Come è noto, all’inizio di quel seminario il dottor Lacan (di chi era la figlia sul comò?) aveva ritirato gli elefanti precedentemente distribuiti alla fine del Séminaire I e aveva consegnato ai partecipanti delle piccole civette, asserendo che fossero meglio allogabili sul comò che non gli elefanti. Quindi aveva notato come sopra il comò appaia di norma uno specchio: ma (e questo è certamente il colpo di genio di questo seminario), mentre i discepoli appuntavano la loro attenzione su questo abusatissimo parafernale, il dottor Lacan, con una chiara indicazione di metodo, riconosceva nel comò un tipico mobile a cassetti e inaugurava la sua nuova teoria dello stade du tiroir. Il cassetto è infatti il luogo del rimosso e il carme appariva a Lacan come l’allegoria stessa della Urverdrängung, mentre l’azione pulsionale delle civette, solo apparentemente ispirata dal desiderio, si rivelava come un travestimento, neppur troppo implicito, del Bemächtigungstrieb, ovvero, come chiariva lo stesso Lacan nel suo limpidissimo francese, di una Überwältigung della fanciulla oggetto.
[…]
I limiti di questo nostro saggio ci impediscono di prendere in considerazione altri e innumerevoli contributi critici all’appassionante problema delle civette. Basti terminare, per ora, col recente saggio di Emanuele Severino in cui, con lucido senso del Destino, e con ben maggiore pregnanza e profondità di quanto non accada nell’applicare gli stanchi metodi di ogni strutturalismo o formalismo, si indica nelle civette che esercitano la loro volontà di dominio sulla figlia del dottore l’essenza stessa e la vocazione dell’Occidente.

Solo l’arrivo della madre interrompe la volontà di potenza delle civette e si pone come negazione del nichilismo dell’essenza dell’Occidente, richiamo al “secondo corsiero” e alla “volontà del Destino”. Per accettare la quale le civette dovranno necessariamente capire che solo rinunciando al dominio del mondo esse potranno comprendere la falsità dell’asserto secondo cui non sia vero che non è vero che l’ente sia niente. Il voluto è impossibile e il senso della verità è eternamente ciò che la volontà non riesce e non potrà mai riuscire a essere. Così l’Ambarabà iniziale e l’Ambarabà finale sanciscono, scansione di un eterno ritorno, la nullità del divenire come irruzione dell’inaudito. E la madre non fa che rendere evidente quanto fosse prevedibile l’imprevedibile a chi avesse e nutrisse volontà di anticipare, ante-capere, pre-catturare le civette e la loro sconfitta. Per cui, come all’inizio, sempre e di nuovo Ambarabà. L’intero è immutabile.

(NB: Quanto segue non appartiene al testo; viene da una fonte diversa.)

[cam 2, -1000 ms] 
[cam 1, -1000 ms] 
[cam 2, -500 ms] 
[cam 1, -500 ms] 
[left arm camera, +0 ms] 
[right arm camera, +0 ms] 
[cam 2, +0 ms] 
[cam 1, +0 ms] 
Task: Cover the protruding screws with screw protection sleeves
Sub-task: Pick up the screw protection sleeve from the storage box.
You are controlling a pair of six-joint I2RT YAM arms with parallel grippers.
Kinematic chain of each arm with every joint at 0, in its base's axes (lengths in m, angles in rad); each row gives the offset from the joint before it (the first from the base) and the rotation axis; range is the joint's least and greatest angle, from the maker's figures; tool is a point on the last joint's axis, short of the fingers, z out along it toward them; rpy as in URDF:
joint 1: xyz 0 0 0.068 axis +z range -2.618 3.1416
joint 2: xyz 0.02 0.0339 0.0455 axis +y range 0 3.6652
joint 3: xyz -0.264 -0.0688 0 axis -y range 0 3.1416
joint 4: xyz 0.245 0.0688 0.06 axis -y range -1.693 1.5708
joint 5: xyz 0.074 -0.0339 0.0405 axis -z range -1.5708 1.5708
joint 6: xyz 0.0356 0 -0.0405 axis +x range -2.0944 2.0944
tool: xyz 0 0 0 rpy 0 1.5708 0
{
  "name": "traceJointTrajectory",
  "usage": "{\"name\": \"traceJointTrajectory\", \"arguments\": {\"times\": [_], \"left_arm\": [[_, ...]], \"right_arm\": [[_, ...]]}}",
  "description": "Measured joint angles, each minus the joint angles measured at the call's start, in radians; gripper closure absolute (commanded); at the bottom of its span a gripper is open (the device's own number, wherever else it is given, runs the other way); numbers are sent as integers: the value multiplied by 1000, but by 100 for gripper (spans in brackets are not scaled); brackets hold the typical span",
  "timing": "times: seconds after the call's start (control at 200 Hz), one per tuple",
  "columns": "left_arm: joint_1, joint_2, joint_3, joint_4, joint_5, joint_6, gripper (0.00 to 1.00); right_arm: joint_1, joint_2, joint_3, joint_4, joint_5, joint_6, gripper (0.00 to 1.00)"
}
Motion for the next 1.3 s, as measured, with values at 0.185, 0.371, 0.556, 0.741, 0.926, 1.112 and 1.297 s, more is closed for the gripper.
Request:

Sia concesso, al cronista di questa avventura critica, là dove la cronaca non sia tautologia del fattuale, ma interrogazione e deriva, arrestarsi a questo punto; condizione suprema (l’arresto interrogativo) perché si possa andare oltre, e nell’andare ricongiungersi all’origine, e nel dire non dire, e nel non dire consistere e restare nell’identità del diverso. Là dove (le civette hanno parlato per noi, o noi per esse, e/o il linguaggio per entrambi, o il silenzio per la parola) nessuna voce potrà più tacersi nella piena effabilità del proprio vuoto. Questo, e non altro, chiede a noi la Poesia.